This exercise runs an end-to-end PEFT pipeline on a small open model: load Qwen2.5-0.5B-Instruct in bfloat16, wrap it with a LoRA adapter, train for a configurable number of steps on a handcrafted instruction-following dataset, save the adapter, and generate responses using the saved adapter. The goal is to make every component of the fine-tuning loop concrete — data formatting, adapter configuration, the training step, gradient accumulation, and adapter serialisation — before using higher-level wrappers such as TRL’s SFTTrainer. Cross-reference: notes/06_fine_tuning_and_peft.md and FT_02_LoRA_and_PEFT_Variants.
| Card | VRAM | Status |
|---|---|---|
| RTX 3080 (10 GB GDDR6X, Ampere sm_86) | 10 GB | Comfortable for Qwen2.5-0.5B in bf16 (~1 GB base + activations) |
| RTX 4000 Ada (20 GB GDDR6, Ada sm_89) | 20 GB | Comfortable; also supports QLoRA on 7B models (see scaling section) |
Minimum: any GPU with 4 GB VRAM and CUDA compute capability 7.0 or higher. CPU-only training is supported but will be slow (rough estimate: 10–20× slower than GPU, not hardware-measured).

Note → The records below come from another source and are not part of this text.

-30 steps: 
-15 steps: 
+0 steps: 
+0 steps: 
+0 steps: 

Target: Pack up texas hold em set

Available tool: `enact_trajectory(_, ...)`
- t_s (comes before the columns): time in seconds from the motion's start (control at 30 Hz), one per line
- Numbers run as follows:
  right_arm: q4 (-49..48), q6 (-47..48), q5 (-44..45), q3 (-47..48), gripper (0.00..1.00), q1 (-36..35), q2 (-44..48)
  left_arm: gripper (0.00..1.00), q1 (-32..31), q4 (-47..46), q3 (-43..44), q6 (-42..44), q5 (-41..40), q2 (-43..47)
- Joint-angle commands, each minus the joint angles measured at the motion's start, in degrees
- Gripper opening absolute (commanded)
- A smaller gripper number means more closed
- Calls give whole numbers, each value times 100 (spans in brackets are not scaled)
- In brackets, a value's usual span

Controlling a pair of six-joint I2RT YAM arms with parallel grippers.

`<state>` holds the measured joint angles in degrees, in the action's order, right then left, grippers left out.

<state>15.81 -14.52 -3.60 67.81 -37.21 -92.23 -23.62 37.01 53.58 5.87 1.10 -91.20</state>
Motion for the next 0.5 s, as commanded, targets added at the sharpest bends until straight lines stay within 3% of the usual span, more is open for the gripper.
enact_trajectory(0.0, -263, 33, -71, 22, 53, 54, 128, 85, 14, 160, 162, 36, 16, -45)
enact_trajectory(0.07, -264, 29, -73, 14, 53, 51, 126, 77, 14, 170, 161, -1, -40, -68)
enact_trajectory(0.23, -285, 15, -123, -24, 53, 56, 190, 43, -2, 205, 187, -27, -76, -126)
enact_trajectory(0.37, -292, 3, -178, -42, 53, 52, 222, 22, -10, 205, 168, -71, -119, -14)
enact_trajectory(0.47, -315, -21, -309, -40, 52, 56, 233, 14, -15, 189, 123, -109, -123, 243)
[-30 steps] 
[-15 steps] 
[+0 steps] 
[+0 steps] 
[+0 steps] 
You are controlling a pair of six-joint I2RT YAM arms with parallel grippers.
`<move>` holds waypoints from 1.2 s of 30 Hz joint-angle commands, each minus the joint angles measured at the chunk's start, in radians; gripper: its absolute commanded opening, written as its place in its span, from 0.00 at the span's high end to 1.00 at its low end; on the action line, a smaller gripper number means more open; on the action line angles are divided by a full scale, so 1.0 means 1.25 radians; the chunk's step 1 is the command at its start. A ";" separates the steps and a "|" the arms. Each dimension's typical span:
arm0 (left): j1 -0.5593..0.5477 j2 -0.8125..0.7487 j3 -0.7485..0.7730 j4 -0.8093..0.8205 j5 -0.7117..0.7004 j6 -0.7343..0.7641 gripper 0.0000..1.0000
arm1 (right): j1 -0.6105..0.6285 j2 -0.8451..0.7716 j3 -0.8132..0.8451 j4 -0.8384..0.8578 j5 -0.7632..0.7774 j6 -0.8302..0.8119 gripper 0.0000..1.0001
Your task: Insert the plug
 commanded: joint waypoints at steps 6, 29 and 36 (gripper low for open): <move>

VRAM estimate for this exercise (from the formula in notes/06_fine_tuning_and_peft.md):
| Hyperparameter | Value in this exercise | What it controls |
|---|---|---|
r (rank) |
8 | Rank of the low-rank matrices A and B. Controls expressiveness and trainable parameter count. Higher r = more capacity, more parameters. Typical range: 4–64. |
lora_alpha |
16 | Scaling factor. The effective weight applied to the adapter update is alpha / r = 2.0. Setting alpha = 2r is a common convention that keeps the effective scale stable as r varies. |
target_modules |
["q_proj", "v_proj"] |
Which linear layers receive LoRA adapters. Adapting query and value projections (the original LoRA paper recommendation) gives the best performance per trainable parameter for most instruction-tuning tasks. |
lora_dropout |
0.05 | Dropout rate applied to the low-rank matrices during training. Acts as a regulariser; helps prevent overfitting on small datasets. Set to 0.0 for deterministic smoke tests. |
bias |
"none" |
Whether to train bias parameters. "none" keeps the adapter minimal; "all" or "lora_only" trains biases too (marginal effect on small datasets). |
Rank-alpha interaction (from notes/06_fine_tuning_and_peft.md): the scaling applied to the weight update is alpha / r. If you double r and hold alpha constant, the effective learning rate of the adapter halves. If you want to increase capacity (double r) without changing the effective learning rate, also double alpha.
| File | Purpose |
|---|---|
finetune.py |
Training script: loads model, applies LoRA, trains, saves adapter |
infer.py |
Inference script: loads saved adapter, generates responses |
dataset.jsonl |
20 handcrafted instruction/response pairs on transformer and PEFT topics |
test_smoke.py |
pytest smoke test (marked @pytest.mark.slow) |
requirements.txt |
torch, transformers, peft, datasets, accelerate, pytest |
cd exercises/03_lora_finetune_minimal
python -m venv .venv
source .venv/bin/activate
pip install -r requirements.txt
First-run download. finetune.py downloads Qwen2.5-0.5B-Instruct (~1 GB) from the Hugging Face Hub on first run. Subsequent runs use the local cache (~/.cache/huggingface/). An internet connection is required for the first run.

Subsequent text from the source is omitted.